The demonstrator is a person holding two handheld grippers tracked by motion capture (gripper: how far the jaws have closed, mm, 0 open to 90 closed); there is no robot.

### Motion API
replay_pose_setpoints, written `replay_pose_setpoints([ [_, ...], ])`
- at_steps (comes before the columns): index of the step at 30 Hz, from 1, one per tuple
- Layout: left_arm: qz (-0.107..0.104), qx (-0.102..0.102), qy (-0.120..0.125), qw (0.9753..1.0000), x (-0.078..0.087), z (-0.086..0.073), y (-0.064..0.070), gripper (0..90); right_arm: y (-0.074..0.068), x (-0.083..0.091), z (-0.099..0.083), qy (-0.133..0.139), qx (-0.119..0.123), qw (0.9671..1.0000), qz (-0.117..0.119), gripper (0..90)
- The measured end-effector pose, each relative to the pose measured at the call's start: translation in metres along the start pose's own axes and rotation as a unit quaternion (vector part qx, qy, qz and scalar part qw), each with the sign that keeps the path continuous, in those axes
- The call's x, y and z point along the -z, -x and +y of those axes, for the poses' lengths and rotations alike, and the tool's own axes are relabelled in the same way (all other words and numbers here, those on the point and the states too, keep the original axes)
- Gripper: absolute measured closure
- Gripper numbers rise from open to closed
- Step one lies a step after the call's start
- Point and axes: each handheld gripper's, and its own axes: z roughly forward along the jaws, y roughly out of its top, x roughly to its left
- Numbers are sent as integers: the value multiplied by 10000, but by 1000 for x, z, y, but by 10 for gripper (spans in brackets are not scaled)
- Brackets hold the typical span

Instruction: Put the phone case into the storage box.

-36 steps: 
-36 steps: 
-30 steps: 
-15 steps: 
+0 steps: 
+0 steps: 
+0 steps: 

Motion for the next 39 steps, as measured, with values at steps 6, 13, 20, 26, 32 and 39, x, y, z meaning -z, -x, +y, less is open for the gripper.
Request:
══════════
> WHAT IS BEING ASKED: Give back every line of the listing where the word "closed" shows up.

> SOLUTION TO THIS TASK:
The demonstrator is a person holding two handheld grippers tracked by motion capture (gripper: how far the jaws have closed, mm, 0 open to 90 closed); there is no robot.
- Gripper numbers rise from open to closed

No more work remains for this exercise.